Al impactar, sentí que volaba por los aires y caía furiosamente sobre la tierra. Tardé unos segundos en reaccionar, estaba tirado sobre la zanja que afortunadamente tenía muy poca agua. El dolor en mi pierna derecha era intenso e insoportable, no atinaba a mirarla, ya que supuse estaba destrozada. Giré la cabeza buscando a mi compañero y comencé a escuchar los gritos del “loco”, que estaba a unos tres metros, intentando ponerse de pié y tenía toda su cabeza ensangrentada. “Aguantá loco, le grité” y caminé hacia él para ayudarlo. Creo que lo primero que hice fue envolverle la cabeza lastimada con mi chaqueta, salimos de la zanja como pudimos y llegamos hasta la ruta asfaltada. “El loco” se había apoyado sobre mis hombros, estaba totalmente shockeado y la sangre seguía manando de su cabeza y estaba a punto de perder el conocimiento. Fue en ese instante, en que comencé a gritar para que nuestros compañeros de la guardia, vinieran a socorrernos, algo que felizmente sucedió.
Ni bien nos vió el suboficial de servicio, nos envió urgentemente al hospital, allí un médico y dos enfermeros soldados, nos atendieron rápidamente. Lo primero que hicieron fue ocuparse del “loco” ya que él estaba mucho más lastimado que yó, y mi pierna solo tenía una herida de escasa importancia. Aprovechando que me habían dejado en una camilla junto a uno de los enfermeros, le dije; “vendáme en forma exágerada, que parezca una lastimadura bien grave". De inmediato, llenó de vendas y gasas mi pierna derecha formando un importante bulto.

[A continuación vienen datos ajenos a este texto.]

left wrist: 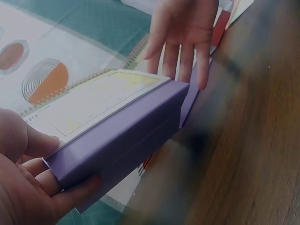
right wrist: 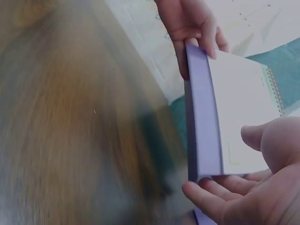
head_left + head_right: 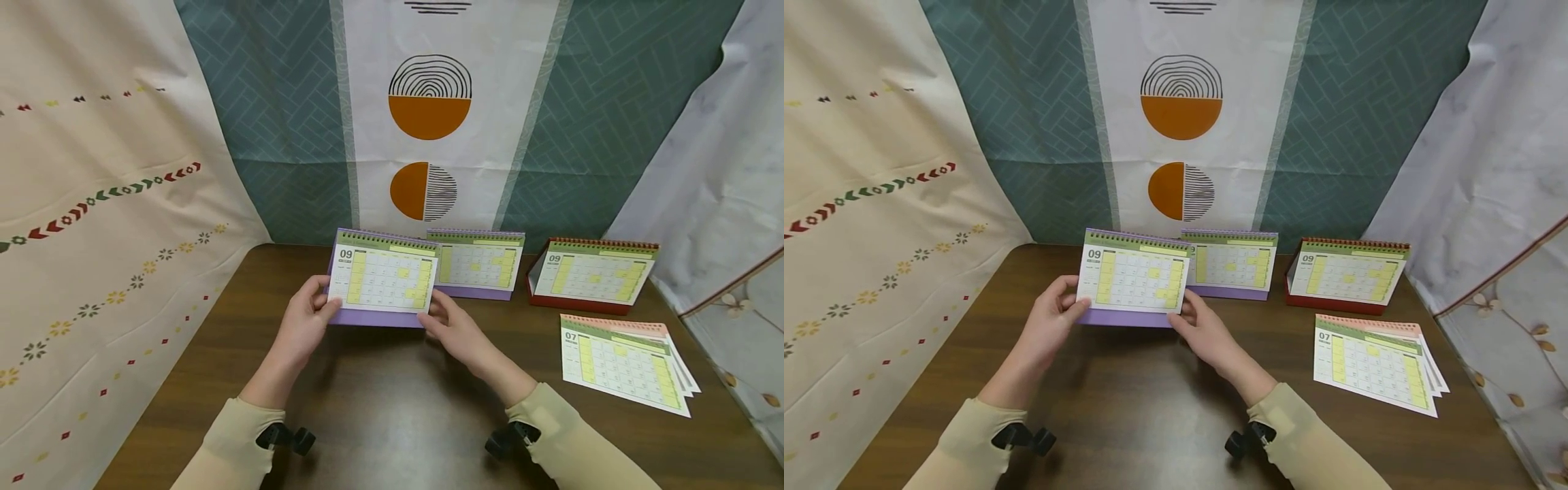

El capitán médico dio orden de que tanto “el loco” como yó, quedáramos allí internados en observación, y esta decisión la escuché como un milagro, ya que el Hospital Militar era el lugar ideal para instalarse, tener una buena y limpia cama, calefacción, abundantes desayunos, almuerzos, cenas y por sobre todas las cosas no hacer nada, absolutamente nada, solo estar tranquilo en la cama, en reposo, leyendo, escuchando radio y descansando todo el día.
Al “loco” Rodríguez le habían vendado tanto la cabeza que parecía una momia. Lo habían ubicado en una cama junto a la mía, por suerte el accidente no le había provocado consecuencias serias, aunque el golpe lo mantenía atontado y durante las noches cuando se dormía ayudado con alguna medicación, en lugar de roncar, reproducía con su boca los insoportables sonidos del motor de su moto; Brrrrrrr Brammmmmm....Roarrrrrrr.